Real-time and rate–distortion optimized video streaming with TCP☆
Introduction
Streaming pre-encoded or real-time video over the Internet is a popular application that continues to gain interest as new entertainment services are continuously introduced. In today's Internet, the transmission control protocol (TCP) protocol that transports the bulk of the existing traffic [8] is considered unsuitable for video streaming applications, while its counterpart UDP is usually the protocol of choice. The main reasons why TCP is unsuitable for this class of applications are the rapid throughput fluctuations and the reliability mechanism which introduces additional delays [31]. Therefore, it is generally believed that the transport protocol of choice for video streaming should be UDP, on top of which several application-specific mechanisms can be built (error control, rate control, etc.) [31]. However, the absence of congestion control from UDP can cause performance deterioration for TCP-based applications if wide-scale deployment takes place in the Internet [8], [14]. That is the reason behind the IETF effort to define a new rate control protocol, which is characterized by the same behavior with TCP in the long run, but allows smoother throughput fluctuations [12]. Even so, this standardization effort is in progress and is considered an active research topic. Despite these efforts, however, the majority of commercial IP-based video streaming systems unexpectedly so employ TCP for transport layer services of pre-encoded video content [25], [32], [24]. The widespread use of TCP and its well-understood behavior dominated over the concerns regarding TCP's deficiencies.
We will see that even with the reliable TCP, the problem is essentially error control. Handling errors is a critical task in a video communication system. Especially for real-time video communications delay constraints are very strict, making thus retransmission of lost packets not particularly useful in a practical setup. To overcome this problem, methods like forward error correction (FEC) are usually employed [26], [9]. However, the primary environment where FEC methods are effective is when random bit errors hit the bitstream, while buffer overflow in the Internet generates packet erasures because of the packet drops. This is what would happen if we build a video streaming system with TCP. Furthermore, even though TCP has the inherent retransmission mechanism for error control, when the application payload are video packets, error control obtains a new meaning. This is true because TCP may be able to recover packets with retransmissions but they may be received too late for playback. While someone could “hack” TCP so that it can avoid unnecessary retransmissions, we believe that this cross-layer option is rather invasive to the standardized TCP.

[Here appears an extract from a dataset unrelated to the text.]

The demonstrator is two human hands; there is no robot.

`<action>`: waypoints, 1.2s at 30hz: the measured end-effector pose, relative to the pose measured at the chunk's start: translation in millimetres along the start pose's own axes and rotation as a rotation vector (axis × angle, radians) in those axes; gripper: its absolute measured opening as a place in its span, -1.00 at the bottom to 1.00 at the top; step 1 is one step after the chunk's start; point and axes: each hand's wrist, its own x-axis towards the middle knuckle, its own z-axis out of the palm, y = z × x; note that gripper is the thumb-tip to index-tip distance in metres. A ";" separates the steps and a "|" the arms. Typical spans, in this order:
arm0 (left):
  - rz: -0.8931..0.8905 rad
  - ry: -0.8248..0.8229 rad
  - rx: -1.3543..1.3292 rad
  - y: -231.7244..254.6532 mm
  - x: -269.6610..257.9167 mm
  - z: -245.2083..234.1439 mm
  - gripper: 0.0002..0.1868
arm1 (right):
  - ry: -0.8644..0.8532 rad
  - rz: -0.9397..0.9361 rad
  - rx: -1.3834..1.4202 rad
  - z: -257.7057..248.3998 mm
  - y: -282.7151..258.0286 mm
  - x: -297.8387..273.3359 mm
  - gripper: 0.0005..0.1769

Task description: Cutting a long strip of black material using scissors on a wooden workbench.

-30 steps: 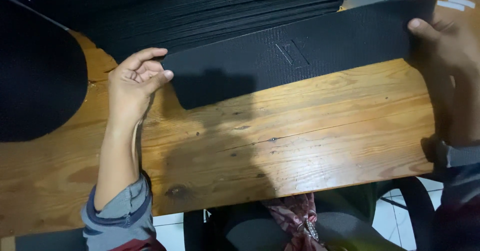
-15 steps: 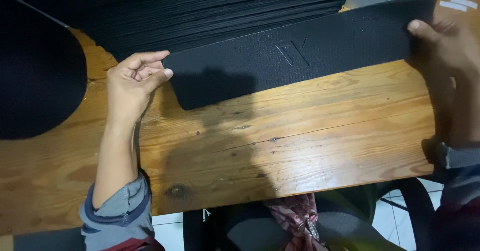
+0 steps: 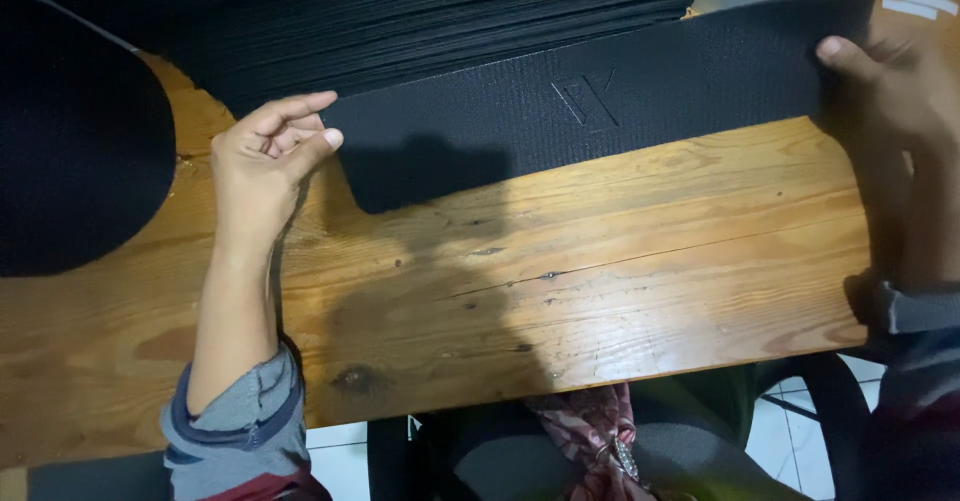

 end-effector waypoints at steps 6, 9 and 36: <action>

Therefore, blindly using TCP for video streaming will not yield the best possible performance. We believe that when TCP is used for video streaming, we should take into consideration its behavior explicitly so that we can maximize the delivered video quality. The question that we will answer in this paper is how to perform this task efficiently. TCP is a reliable protocol and uses retransmission for packets assumed lost, according to its internal mechanisms. These mechanisms are fast retransmission and retransmission after timer expiration. These mechanisms incur a specific latency for the retransmitted packets which can be calculated precisely and captured in a simple model. In this way the encoder can take into account the additional delays (which are translated to lost macroblocks) explicitly and in real-time. The encoder can also use the closed-form TCP throughput formula for rate control [23].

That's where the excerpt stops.